In the entries that follow, find the line containing "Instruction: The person"; from there, copy every line exactly through the line containing "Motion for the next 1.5".

Data provided below:

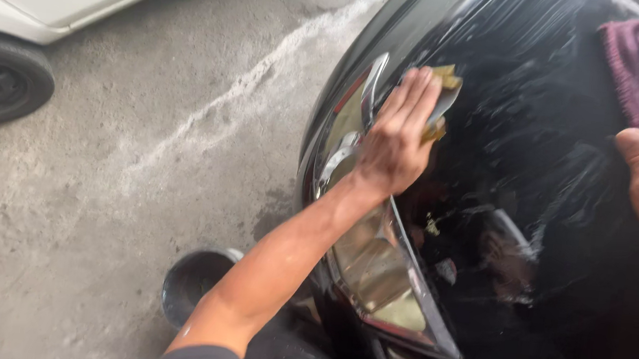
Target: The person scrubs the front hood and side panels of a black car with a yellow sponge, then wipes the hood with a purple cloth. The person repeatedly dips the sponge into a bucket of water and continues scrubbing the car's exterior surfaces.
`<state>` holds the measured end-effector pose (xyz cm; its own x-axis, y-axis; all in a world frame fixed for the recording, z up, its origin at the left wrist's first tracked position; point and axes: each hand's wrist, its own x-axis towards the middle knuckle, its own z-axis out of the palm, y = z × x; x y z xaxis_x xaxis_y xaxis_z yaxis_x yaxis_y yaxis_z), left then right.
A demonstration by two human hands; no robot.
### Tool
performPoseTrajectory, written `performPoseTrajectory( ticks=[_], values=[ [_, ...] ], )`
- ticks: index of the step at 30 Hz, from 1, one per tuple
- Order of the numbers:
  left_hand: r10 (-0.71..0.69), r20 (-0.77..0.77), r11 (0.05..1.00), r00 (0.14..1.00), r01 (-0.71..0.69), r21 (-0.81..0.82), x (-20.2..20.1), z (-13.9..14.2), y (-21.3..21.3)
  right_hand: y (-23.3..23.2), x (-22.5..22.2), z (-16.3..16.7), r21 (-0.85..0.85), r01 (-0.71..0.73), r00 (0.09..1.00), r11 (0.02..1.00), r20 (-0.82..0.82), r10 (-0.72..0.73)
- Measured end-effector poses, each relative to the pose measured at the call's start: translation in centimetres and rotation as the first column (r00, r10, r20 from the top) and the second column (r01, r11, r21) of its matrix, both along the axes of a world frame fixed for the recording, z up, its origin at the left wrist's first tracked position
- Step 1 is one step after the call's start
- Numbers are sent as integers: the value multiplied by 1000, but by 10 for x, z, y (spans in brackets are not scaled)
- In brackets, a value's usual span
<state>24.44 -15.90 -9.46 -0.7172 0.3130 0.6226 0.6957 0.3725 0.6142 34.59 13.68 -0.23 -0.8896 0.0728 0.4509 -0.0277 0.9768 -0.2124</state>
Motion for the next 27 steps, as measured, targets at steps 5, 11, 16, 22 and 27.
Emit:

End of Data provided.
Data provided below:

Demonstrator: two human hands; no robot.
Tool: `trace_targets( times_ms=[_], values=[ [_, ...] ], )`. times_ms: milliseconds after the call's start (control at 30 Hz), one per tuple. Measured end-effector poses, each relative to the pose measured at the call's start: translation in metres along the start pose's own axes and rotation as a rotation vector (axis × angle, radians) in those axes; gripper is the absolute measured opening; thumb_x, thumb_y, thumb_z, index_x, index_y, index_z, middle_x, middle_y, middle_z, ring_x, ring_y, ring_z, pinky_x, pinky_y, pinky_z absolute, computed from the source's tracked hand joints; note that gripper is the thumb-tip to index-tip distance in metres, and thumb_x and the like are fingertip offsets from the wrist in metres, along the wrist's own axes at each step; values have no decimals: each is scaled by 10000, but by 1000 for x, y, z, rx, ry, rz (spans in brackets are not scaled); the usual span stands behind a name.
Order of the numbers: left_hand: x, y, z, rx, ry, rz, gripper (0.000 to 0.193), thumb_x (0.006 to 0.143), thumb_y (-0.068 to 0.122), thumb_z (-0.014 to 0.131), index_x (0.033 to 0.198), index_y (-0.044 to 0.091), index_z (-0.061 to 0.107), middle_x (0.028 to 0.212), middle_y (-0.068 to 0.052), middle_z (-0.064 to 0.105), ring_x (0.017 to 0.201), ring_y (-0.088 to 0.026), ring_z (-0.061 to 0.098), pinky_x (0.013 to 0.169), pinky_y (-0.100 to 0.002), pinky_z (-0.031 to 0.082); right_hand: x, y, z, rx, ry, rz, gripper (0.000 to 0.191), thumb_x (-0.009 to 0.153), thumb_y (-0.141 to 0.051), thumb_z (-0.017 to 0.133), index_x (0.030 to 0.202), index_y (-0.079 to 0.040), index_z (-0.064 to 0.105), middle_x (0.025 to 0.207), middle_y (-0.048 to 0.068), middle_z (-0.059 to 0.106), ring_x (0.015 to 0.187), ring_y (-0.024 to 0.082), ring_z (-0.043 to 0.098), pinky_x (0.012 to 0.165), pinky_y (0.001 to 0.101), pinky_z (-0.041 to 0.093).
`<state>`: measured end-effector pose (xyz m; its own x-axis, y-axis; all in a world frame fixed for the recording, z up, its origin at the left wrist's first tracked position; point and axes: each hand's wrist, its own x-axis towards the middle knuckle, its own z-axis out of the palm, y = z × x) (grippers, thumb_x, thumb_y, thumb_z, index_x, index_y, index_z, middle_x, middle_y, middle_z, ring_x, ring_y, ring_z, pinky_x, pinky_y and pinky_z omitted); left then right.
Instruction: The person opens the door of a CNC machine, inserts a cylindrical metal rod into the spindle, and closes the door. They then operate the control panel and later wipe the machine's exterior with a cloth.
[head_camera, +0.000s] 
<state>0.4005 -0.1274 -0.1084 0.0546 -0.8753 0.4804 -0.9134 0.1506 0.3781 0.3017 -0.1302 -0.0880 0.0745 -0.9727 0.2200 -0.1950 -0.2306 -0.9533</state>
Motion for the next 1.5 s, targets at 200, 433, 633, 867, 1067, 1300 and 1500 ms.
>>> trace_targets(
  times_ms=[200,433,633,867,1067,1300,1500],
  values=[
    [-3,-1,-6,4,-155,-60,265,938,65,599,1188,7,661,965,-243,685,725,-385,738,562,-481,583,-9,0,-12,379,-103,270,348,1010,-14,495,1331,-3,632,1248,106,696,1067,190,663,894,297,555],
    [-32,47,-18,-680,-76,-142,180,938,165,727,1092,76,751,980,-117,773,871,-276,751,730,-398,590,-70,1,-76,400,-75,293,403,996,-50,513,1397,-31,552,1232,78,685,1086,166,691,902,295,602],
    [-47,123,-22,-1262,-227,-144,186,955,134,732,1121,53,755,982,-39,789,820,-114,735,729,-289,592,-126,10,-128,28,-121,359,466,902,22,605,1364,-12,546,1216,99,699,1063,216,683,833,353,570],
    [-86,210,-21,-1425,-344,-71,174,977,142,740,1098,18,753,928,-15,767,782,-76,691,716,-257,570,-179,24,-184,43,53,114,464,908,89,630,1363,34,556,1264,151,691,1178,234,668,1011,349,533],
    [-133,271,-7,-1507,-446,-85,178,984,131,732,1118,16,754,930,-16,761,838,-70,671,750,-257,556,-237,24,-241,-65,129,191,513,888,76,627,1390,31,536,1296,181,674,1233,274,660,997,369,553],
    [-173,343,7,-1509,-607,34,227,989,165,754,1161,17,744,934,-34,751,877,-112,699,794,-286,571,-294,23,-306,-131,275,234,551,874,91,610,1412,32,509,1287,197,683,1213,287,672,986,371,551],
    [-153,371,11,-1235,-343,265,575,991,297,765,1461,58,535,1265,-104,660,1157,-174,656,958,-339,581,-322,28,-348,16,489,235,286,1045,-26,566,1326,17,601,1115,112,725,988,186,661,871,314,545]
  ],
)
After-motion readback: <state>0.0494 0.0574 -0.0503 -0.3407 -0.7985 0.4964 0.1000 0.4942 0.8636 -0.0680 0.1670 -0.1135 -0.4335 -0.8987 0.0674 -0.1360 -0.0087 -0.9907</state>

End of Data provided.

--- Exercise output ---
Instruction: The person opens the door of a CNC machine, inserts a cylindrical metal rod into the spindle, and closes the door. They then operate the control panel and later wipe the machine's exterior with a cloth.
[head_camera, +0.000s] 
<state>0.4005 -0.1274 -0.1084 0.0546 -0.8753 0.4804 -0.9134 0.1506 0.3781 0.3017 -0.1302 -0.0880 0.0745 -0.9727 0.2200 -0.1950 -0.2306 -0.9533</state>
Motion for the next 1.5 s, targets at 200, 433, 633, 867, 1067, 1300 and 1500 ms.

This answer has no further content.